Neuroendocrine tumors (NETs) are neoplasms that arise from cells of the endocrine and nervous systems. Many are benign, while some are malignant (cancerous). They most commonly occur in the intestine, where they are often called carcinoid tumors, but they are also found in the pancreas, lung and the rest of the body.
Neuroendocrine tumors (NETs) often grow slowly, and it may be several years before symptoms appear and the tumour is diagnosed. Here Neuroendocrine tumors (NETs) are classified according to where cancer started in the body-
- Carcinoid tumours(Lung)
- Pancreatic NETs
- Lung NETs
- Small bowel NETs
- Large bowel NETs
- Appendiceal NETs
- Gastric NETs
Types of neuroendocrine tumors
Pheochromocytoma is a rare tumor that begins in the chromaffin cells of the adrenal gland. adrenaline hormone release from These cells during times of stress.
Symptoms: anxiety attacks, headaches, sweating, clammy skin, rapid pulse, heart palpitations, high blood pressure, fever, nausea, vomiting.
Merkel cell cancer:
Merkel cell cancer is a fast-growing, rare cancer. It starts in hormone-producing cells just beneath the skin and in the hair follicles. It is usually found in the neck region and head.
Symptoms: Firm, shiny lumps on the skin that can be red, pink, or blue, Painless.
Around 60 percent of neuroendocrine tumors cannot be described as anything other than “neuroendocrine carcinoma”. Neuroendocrine carcinoma can start in a number of places in the body, including the lungs, brain, and gastrointestinal tract.
Symptoms: Hyperglycemia, hypoglycemia, diarrhea, persistent pain in a specific area, loss of appetite or weight loss, a cough or hoarseness that does not go away, thickening or lump in any part of the body, changes in bowel or bladder habits, unexplained weight gain or loss, jaundice, unusual bleeding or discharge, persistent fever or night sweats, headaches, anxiety, gastric ulcer disease, skin rash.

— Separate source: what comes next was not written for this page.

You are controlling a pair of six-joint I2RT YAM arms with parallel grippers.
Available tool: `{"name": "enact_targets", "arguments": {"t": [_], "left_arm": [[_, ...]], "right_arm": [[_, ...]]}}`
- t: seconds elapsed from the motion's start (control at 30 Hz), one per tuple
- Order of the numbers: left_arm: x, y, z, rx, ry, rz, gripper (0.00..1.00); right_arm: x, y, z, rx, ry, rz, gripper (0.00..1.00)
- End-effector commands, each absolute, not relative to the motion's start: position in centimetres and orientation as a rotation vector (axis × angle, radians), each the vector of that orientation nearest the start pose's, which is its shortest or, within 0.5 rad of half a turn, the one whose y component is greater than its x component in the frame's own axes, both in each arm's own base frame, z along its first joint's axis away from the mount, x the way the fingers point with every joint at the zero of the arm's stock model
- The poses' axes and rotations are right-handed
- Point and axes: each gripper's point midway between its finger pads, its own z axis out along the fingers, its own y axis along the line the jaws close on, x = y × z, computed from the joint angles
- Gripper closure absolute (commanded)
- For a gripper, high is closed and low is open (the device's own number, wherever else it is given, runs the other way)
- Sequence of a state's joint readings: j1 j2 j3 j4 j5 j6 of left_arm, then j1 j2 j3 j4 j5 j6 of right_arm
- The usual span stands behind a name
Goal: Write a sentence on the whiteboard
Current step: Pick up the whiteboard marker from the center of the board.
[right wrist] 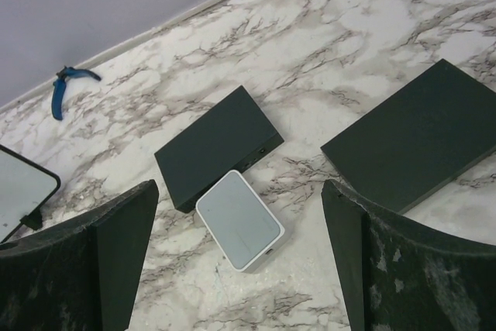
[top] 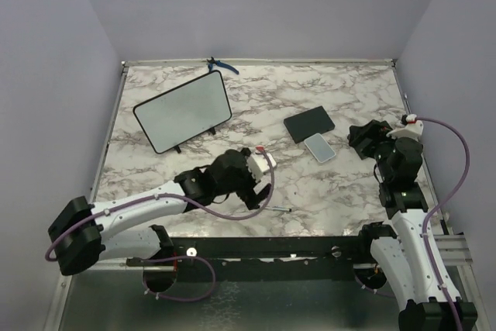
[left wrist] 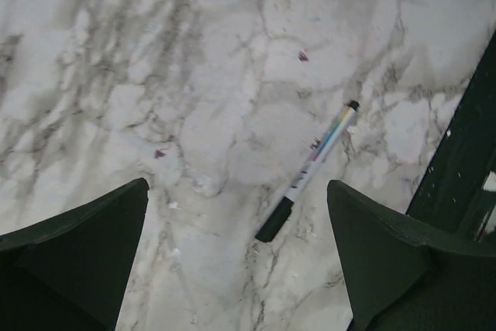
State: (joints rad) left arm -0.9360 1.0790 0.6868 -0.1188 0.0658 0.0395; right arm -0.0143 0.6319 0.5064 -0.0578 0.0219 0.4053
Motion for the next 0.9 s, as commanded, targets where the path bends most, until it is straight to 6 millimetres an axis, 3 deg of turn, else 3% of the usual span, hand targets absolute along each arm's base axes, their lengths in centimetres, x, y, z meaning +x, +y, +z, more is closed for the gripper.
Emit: {"name": "enact_targets", "arguments": {"t": [0.0,0.13,0.33,0.87], "left_arm": [[15.0,-29.1,9.1,1.382,1.926,-0.536,0.01],[14.1,-29.5,6.5,1.477,1.987,-0.531,0.06],[14.2,-29.3,3.6,1.537,2.059,-0.457,0.33],[14.7,-27.9,1.4,1.574,2.099,-0.282,0.63]], "right_arm": [[29.3,2.1,22.3,0.354,1.734,0.339,0.09],[29.2,3.0,21.9,0.339,1.749,0.396,0.1],[28.8,3.7,21.2,0.324,1.774,0.433,0.1],[28.5,4.3,20.5,0.293,1.807,0.461,0.1]]}}
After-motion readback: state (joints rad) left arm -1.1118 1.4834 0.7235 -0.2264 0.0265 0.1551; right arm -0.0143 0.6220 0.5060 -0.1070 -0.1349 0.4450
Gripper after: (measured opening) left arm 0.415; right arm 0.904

Risk factors for neuroendocrine tumors
(NETs) are unknown, however, there are few factors that increase the cancer risk.
People who have a rare family syndrome (Multiple endocrine neoplasia type 1 (MEN 1) & Von Hippel-Lindau syndrome (VHL)) have a higher risk of developing NETs. About 30-60% of patients with MEN1 will develop a neuroendocrine tumor. About 11-17% of patients with VHL will develop a neuroendocrine/carcinoid tumor.

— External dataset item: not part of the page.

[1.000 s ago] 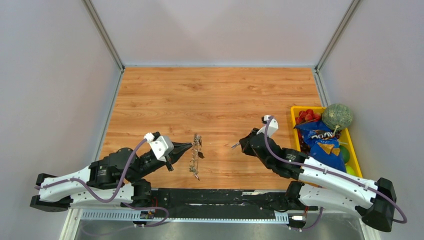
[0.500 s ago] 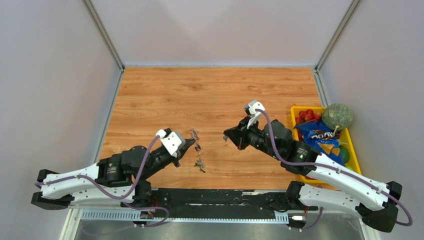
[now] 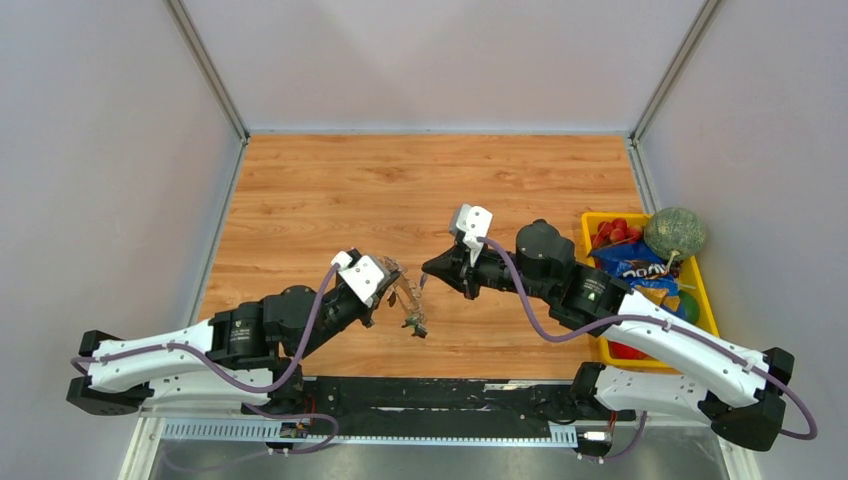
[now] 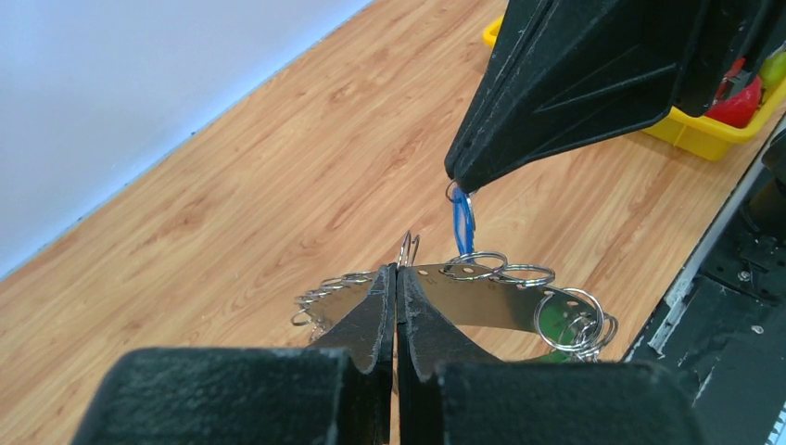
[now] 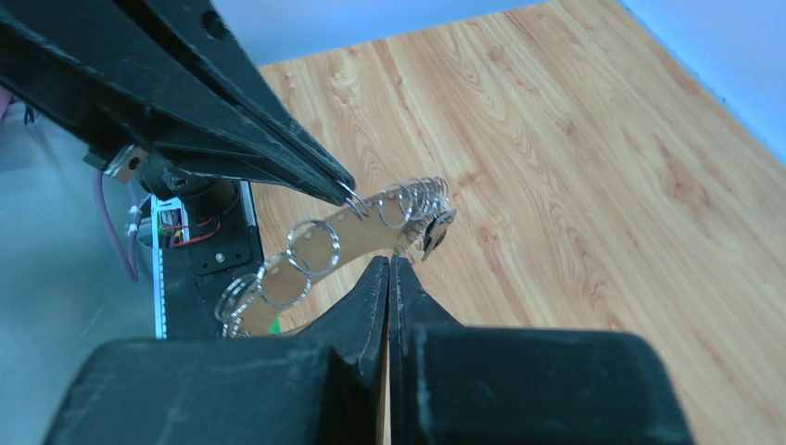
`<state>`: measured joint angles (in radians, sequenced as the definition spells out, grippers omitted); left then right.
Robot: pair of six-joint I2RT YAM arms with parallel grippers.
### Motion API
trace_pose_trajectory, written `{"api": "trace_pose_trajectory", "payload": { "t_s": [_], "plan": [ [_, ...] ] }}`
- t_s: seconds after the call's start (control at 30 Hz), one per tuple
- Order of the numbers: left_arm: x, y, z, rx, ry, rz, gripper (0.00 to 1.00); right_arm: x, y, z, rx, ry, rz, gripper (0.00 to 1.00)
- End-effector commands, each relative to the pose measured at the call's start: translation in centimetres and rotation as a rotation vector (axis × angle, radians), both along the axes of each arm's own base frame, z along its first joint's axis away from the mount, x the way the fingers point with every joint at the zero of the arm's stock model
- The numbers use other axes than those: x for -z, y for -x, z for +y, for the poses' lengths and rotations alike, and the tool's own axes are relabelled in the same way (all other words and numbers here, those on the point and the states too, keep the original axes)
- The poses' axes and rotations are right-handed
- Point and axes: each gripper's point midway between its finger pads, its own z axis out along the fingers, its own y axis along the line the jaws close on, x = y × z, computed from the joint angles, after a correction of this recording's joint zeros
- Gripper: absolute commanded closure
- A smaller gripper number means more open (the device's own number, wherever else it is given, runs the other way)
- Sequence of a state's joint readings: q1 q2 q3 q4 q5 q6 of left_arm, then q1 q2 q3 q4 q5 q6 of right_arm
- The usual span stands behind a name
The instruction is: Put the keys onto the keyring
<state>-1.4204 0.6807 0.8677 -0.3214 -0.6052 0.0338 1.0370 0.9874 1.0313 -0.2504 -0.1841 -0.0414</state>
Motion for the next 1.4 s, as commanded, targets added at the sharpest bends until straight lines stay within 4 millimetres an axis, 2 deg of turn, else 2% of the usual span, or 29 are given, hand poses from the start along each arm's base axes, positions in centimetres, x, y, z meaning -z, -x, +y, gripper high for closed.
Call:
{"api": "trace_pose_trajectory", "payload": {
  "t_s": [0.0, 0.4, 0.8, 1.07, 1.37],
  "plan": [
    [-3.6, -0.3, -0.2, -0.016, 0.091, -0.034, 1.0, -3.9, 1.0, 0.8, -0.117, -0.05, -0.157, 1.0],
    [-4.2, 0.1, -0.9, 0.016, 0.109, -0.03, 1.0, -5.0, 1.7, 1.6, -0.201, -0.058, -0.221, 1.0],
    [-4.1, 0.3, -1.3, 0.032, 0.108, -0.02, 1.0, -5.0, 1.7, 2.5, -0.225, -0.067, -0.22, 1.0],
    [-4.1, 0.5, -1.2, 0.048, 0.119, -0.014, 1.0, -5.5, 1.3, 2.3, -0.193, -0.088, -0.219, 1.0],
    [-4.5, 1.0, -1.3, 0.08, 0.147, -0.021, 1.0, -4.9, 1.3, 2.1, -0.175, -0.087, -0.187, 1.0]
  ]
}}
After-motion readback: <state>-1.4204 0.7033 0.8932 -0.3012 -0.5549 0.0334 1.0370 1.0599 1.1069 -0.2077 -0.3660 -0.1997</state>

Small cell lung cancer (SCLC), large cell neuroendocrine carcinoma (LCNEC) and neuroendocrine tumors are strongly associated with tobacco smoking.
Some types of neuroendocrine tumours are more common in people with a family history of the disease or other types of cancer.
Symptoms of neuroendocrine tumors:
Signs and symptoms of Neuroendocrine tumour depend upon the organ where tumour appears. Some neuroendocrine tumours are non-functional and show no symptoms. Few of the common symptoms include:
Loss of appetite/ unexplained weight loss or weight gain
Changes in bowel or bladder habits
Unusual bleeding or discharge
Hyperglycemias (too much sugar in the blood) or Hypoglycaemia (very little sugar in the blood)
Diarrhea and persistent pain in a specific area
A persistent cough and hoarseness
Thickening or lump in any part of the body
Jaundice (yellowing of the skin)
Persistent fever or night sweats, Headache, Anxiety, Gastric ulcers etc.